### [Problem details]
Could you print exactly the lines of the listing below, starting at the line that has "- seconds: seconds" and ending at the line that has "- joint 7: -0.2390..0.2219", and only those lines?

### [Dataset extract]
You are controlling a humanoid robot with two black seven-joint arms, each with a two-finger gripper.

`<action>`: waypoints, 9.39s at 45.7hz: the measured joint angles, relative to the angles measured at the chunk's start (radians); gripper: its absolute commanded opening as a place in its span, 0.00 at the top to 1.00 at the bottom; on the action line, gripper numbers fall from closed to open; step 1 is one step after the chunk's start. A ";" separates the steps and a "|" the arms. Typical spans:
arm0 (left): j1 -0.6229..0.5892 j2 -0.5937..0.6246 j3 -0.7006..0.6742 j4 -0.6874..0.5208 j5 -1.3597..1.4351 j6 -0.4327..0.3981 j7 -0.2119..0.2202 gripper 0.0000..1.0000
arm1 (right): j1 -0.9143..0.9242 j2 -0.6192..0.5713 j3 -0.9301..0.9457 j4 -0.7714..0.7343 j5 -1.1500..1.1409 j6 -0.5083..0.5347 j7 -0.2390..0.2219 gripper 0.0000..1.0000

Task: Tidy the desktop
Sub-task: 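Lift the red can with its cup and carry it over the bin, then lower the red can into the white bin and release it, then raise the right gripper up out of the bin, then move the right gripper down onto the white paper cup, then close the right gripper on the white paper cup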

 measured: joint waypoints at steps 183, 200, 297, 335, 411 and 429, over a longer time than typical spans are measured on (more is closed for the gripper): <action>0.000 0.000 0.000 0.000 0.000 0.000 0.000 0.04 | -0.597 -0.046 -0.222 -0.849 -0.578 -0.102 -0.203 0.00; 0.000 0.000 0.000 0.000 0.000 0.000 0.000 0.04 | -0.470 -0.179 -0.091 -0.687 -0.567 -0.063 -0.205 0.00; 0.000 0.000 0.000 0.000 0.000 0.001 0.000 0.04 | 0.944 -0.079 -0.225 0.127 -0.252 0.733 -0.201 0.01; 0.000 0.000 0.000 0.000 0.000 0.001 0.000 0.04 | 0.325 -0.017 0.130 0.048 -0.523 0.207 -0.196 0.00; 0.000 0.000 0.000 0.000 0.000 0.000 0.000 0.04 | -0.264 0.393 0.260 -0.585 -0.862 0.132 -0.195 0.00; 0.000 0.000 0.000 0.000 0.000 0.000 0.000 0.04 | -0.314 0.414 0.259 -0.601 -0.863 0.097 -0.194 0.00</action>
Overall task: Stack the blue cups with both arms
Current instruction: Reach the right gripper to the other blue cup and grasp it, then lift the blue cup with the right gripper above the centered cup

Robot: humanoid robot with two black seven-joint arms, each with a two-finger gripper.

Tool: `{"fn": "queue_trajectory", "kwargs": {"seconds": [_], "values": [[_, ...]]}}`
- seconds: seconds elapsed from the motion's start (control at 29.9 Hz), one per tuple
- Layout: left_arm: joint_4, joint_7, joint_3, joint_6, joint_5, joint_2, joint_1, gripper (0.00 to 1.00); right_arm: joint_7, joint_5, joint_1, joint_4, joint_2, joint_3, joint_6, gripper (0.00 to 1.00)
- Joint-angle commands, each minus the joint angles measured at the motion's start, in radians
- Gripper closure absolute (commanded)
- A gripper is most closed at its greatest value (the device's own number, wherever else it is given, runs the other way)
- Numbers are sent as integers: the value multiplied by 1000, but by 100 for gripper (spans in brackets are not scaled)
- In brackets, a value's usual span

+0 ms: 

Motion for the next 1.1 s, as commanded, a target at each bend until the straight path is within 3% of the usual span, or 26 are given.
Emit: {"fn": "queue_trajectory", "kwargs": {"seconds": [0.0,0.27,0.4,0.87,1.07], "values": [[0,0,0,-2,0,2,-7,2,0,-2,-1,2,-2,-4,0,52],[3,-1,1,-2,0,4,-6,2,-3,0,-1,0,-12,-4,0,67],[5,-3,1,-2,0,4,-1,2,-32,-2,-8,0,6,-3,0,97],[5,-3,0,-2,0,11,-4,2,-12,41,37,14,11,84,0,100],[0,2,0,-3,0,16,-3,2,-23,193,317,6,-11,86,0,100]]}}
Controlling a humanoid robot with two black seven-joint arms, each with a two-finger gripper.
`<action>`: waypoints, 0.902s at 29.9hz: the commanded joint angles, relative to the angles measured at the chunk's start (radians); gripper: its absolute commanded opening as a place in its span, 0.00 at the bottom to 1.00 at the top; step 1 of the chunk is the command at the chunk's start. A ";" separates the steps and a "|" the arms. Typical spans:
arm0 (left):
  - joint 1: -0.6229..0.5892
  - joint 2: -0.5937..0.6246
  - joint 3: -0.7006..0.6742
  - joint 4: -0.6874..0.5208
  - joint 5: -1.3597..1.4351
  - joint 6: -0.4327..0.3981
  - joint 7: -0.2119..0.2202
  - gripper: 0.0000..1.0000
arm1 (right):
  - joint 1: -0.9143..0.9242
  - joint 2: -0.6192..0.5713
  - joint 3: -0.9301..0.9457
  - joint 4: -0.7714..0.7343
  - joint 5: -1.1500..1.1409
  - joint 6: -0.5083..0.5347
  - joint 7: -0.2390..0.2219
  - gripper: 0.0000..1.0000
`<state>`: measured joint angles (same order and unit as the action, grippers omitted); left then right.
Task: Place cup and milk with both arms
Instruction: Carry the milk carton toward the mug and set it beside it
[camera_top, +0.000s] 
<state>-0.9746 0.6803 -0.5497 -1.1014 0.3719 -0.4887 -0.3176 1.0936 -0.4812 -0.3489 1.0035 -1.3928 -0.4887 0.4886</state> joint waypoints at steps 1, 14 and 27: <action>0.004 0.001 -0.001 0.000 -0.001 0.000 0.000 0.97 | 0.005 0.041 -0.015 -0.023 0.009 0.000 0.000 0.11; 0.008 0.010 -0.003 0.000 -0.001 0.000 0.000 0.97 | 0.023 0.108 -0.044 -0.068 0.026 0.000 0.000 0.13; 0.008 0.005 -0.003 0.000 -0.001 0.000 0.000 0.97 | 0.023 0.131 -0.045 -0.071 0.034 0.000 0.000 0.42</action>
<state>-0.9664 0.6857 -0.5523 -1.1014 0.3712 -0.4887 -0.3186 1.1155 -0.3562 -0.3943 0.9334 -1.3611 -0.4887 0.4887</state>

### [Task response]
- seconds: seconds elapsed from the motion's start (control at 29.9 Hz), one per tuple
- Layout: left_arm: joint_4, joint_7, joint_3, joint_6, joint_5, joint_2, joint_1, gripper (0.00 to 1.00); right_arm: joint_7, joint_5, joint_1, joint_4, joint_2, joint_3, joint_6, gripper (0.00 to 1.00)
- Joint-angle commands, each minus the joint angles measured at the motion's start, in radians
- Gripper closure absolute (commanded)
- A gripper is most closed at its greatest value (the device's own number, wherever else it is given, runs the other way)
- Numbers are sent as integers: the value multiplied by 1000, but by 100 for gripper (spans in brackets are not scaled)
- In brackets, a value's usual span

+0 ms: 

Motion for the next 1.1 s, as commanded, a target at each bend until the straight path is within 3% of the usual span, or 26 are given.
Emit: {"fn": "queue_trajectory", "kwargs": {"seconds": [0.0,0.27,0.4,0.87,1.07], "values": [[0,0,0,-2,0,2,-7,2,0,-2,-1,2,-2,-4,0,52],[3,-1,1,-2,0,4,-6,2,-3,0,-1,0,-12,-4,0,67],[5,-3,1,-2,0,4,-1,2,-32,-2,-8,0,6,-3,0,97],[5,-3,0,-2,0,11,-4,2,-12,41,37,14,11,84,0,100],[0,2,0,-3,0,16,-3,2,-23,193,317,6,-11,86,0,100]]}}
Controlling a humanoid robot with two black seven-joint arms, each with a two-finger gripper.
`<action>`: waypoints, 0.902s at 29.9hz: the commanded joint angles, relative to the angles measured at the chunk's start (radians); gripper: its absolute commanded opening as a place in its span, 0.00 at the bottom to 1.00 at the top; step 1 of the chunk is the command at the chunk's start. A ";" separates the steps and a "|" the arms. Typical spans:
arm0 (left):
  - joint 1: -0.6229..0.5892
  - joint 2: -0.5937..0.6246
  - joint 3: -0.7006..0.6742
  - joint 4: -0.6874..0.5208
  - joint 5: -1.3597..1.4351
  - joint 6: -0.4327..0.3981
  - joint 7: -0.2119..0.2202
  - gripper: 0.0000..1.0000
arm1 (right):
  - joint 1: -0.9143..0.9242
  - joint 2: -0.6192..0.5713
  - joint 3: -0.9301..0.9457
  - joint 4: -0.7714..0.7343
  - joint 5: -1.1500..1.1409
  - joint 6: -0.5083..0.5347
  - joint 7: -0.2390..0.2219

The exercise is now complete.